EXERCISE ->
Below are records to be repeated exactly. Leave their pictures behind.

[Records drawn from a dataset]
• • • •
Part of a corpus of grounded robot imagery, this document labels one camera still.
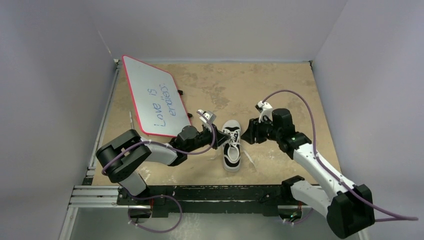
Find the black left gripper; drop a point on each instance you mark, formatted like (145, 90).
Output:
(220, 137)

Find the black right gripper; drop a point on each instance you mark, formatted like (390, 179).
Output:
(255, 130)

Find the white shoelace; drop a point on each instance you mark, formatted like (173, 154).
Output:
(246, 154)

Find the black and white sneaker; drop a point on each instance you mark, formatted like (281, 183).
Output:
(231, 150)

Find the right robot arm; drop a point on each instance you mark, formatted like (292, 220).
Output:
(338, 198)

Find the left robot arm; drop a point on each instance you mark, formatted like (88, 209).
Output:
(121, 157)

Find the pink-framed whiteboard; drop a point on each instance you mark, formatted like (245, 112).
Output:
(158, 105)

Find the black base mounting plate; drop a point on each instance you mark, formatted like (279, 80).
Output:
(267, 200)

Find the grey marker pen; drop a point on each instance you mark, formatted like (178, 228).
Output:
(131, 120)

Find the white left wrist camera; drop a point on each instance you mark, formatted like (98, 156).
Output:
(207, 117)

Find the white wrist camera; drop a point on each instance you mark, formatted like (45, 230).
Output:
(207, 117)
(265, 111)

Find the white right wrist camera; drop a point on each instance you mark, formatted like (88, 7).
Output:
(265, 111)

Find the aluminium frame rail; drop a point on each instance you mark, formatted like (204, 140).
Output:
(97, 196)
• • • •
SOLUTION TO THIS PROBLEM ->
Part of a corpus of grounded robot imagery, this document labels one camera still.
Find the black left gripper; drop a point on each instance you mark, formatted like (145, 90).
Output:
(220, 137)

Find the black right gripper; drop a point on each instance you mark, formatted like (390, 179).
Output:
(255, 130)

Find the white shoelace; drop a point on each instance you mark, formatted like (173, 154).
Output:
(246, 154)

Find the black and white sneaker; drop a point on each instance you mark, formatted like (281, 183).
Output:
(231, 150)

Find the right robot arm; drop a point on each instance you mark, formatted like (292, 220).
Output:
(338, 198)

Find the left robot arm; drop a point on each instance you mark, formatted like (88, 209).
Output:
(121, 157)

Find the pink-framed whiteboard; drop a point on each instance you mark, formatted like (245, 112).
Output:
(158, 105)

Find the black base mounting plate; drop a point on each instance you mark, formatted like (279, 80).
Output:
(267, 200)

Find the grey marker pen; drop a point on each instance you mark, formatted like (178, 228).
Output:
(131, 120)

Find the white left wrist camera; drop a point on each instance you mark, formatted like (98, 156).
Output:
(207, 117)

Find the white wrist camera; drop a point on each instance you mark, formatted like (45, 230).
Output:
(207, 117)
(265, 111)

Find the white right wrist camera; drop a point on each instance you mark, formatted like (88, 7).
Output:
(265, 111)

Find the aluminium frame rail; drop a point on each instance you mark, formatted like (204, 140).
Output:
(97, 196)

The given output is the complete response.